Like the oil rigs that glimmer on the horizon, just out of reach, the personal topographies of Soileau’s characters are vaguely yet inextricably linked to the oil industry: the late father who worked two weeks on, two weeks off at the rig; the husband who came home with chemical-soiled clothes that his wife threw in the wash with everything else. 

The characters know that the inevitability of their lives—their lack of economic and educational opportunities—is connected to those rigs. But instead of outright naming it, Soileau places the reader in the characters’ minds to fumble around in existential wonderings:

It felt then, as it felt now, like Deana was accomplishing exactly nothing, going exactly nowhere; that she would never type or drive or toke her way out of this place that pinned her like a boulder on her toe, that could only be named after the stink it produced.
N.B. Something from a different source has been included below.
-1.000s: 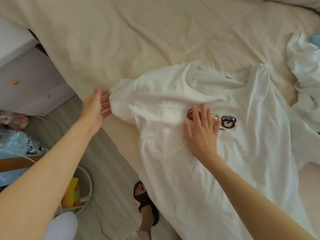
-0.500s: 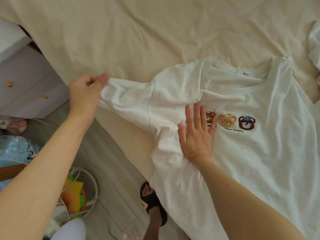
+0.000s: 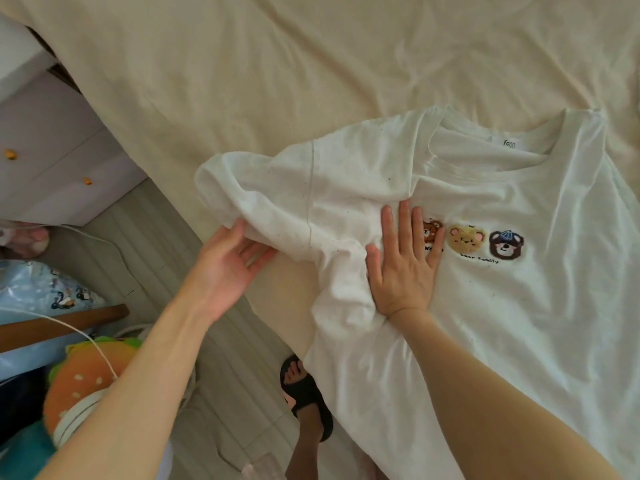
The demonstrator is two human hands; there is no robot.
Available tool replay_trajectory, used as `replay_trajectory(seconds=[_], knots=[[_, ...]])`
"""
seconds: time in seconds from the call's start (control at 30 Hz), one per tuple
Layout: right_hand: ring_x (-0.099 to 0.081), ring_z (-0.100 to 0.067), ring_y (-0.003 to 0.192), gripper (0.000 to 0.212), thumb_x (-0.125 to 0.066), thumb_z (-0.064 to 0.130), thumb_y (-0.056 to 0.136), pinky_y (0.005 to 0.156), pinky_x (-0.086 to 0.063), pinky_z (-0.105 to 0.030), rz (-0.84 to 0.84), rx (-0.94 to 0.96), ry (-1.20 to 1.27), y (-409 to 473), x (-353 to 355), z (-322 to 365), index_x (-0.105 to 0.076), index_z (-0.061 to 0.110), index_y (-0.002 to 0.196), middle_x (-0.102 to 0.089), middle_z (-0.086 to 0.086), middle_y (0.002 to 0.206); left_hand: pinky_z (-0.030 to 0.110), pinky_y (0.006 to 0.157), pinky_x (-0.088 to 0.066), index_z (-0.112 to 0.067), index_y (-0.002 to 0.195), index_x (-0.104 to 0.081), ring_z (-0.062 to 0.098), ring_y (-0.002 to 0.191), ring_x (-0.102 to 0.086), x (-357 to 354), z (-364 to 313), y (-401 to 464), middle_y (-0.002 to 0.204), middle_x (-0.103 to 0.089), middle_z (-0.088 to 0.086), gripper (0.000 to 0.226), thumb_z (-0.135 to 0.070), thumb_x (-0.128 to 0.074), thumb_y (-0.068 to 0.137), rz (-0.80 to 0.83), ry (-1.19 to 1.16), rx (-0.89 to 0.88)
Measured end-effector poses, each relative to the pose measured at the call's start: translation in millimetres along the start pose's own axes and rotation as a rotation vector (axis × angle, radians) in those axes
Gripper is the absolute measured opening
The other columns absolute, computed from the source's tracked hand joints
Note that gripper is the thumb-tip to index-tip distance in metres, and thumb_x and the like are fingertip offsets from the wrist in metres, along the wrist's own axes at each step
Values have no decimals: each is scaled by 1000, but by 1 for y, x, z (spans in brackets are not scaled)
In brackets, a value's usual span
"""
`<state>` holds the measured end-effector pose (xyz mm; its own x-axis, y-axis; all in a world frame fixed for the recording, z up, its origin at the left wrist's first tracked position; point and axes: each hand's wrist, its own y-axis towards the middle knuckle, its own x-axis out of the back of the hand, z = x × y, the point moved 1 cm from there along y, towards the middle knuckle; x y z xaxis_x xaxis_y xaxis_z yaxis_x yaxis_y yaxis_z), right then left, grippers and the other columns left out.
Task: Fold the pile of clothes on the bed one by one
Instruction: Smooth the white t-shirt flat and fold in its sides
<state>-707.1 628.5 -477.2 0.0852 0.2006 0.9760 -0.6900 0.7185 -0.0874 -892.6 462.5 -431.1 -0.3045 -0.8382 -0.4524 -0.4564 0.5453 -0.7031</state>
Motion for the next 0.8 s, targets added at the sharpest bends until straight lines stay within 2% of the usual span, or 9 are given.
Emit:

It was the plants and the heat and the ruthless mosquitoes, the price of gas, the addictive games, the crappy jobs, the hostile rednecks, hopeless brothers, delinquent cousins, complacent mothers, jobless fathers, spiteful uncles, polluted waters, the stifling reek of sulfur and fast food and tanker-truck exhaust. . . . It was all of this and it was none of this. And if it wasn’t this, what was it? It was her. It was in her. It was something awful in her. What candle could light such a darkness?

Soileau’s stories are distinct and imaginative. For the most part, her descriptions feel entirely fresh and relatable, inviting the reader to meditate on the dark forces of desire and futility that permeate our lives. Soileau occasionally veers into magical realism with mixed results: In some places, it adds depth; in others, it is merely confusing.

Many of Soileau’s characters are beset with impossible choices: Single mothers contemplate informing the child’s father that he has a daughter; a clerk at the Payday Loan has to turn away a woman with $20 to her name; a teenager tries to explain to a boy she likes why she can’t date someone higher class. But the characters know that their choices cannot free them from these precarious lives. One young mother thinks, “It was so hard to do anything about anything. It was so hard to love anything, and she could not find a way to love anything more, or to hoist herself out of this pit.”

Economically disadvantaged Southerners are often made into caricatures: rednecks, addicts, trailer home families, teenage moms. Soileau seems intent on humanizing them instead, and is successful insofar as she plies the tributaries of history, patriarchy, and the boom-and-bust economy that converge at the delta of one’s life. But just like the oil rigs that are always out of reach, so is the issue of race. Most characters are assumed white, aside from one story rooted in memories of slavery and one that features a Sudanese family. The omission of Black experience from the collection is glaring.  

Last One Out Shut Off the Lights is not just a tableau of hardship but also, perhaps, a love letter to Louisiana. Soileau’s characters cannot wait to escape, and yet they lean into the landscape’s familiar contours as a sort of comfort: the blue crabs, the dirt roads, the beach with green foam. They are biding their time. “You are in a state of vapid waiting,” she writes. “Your skull is a lean-to and you’re camped out under it, waiting for a change in weather.”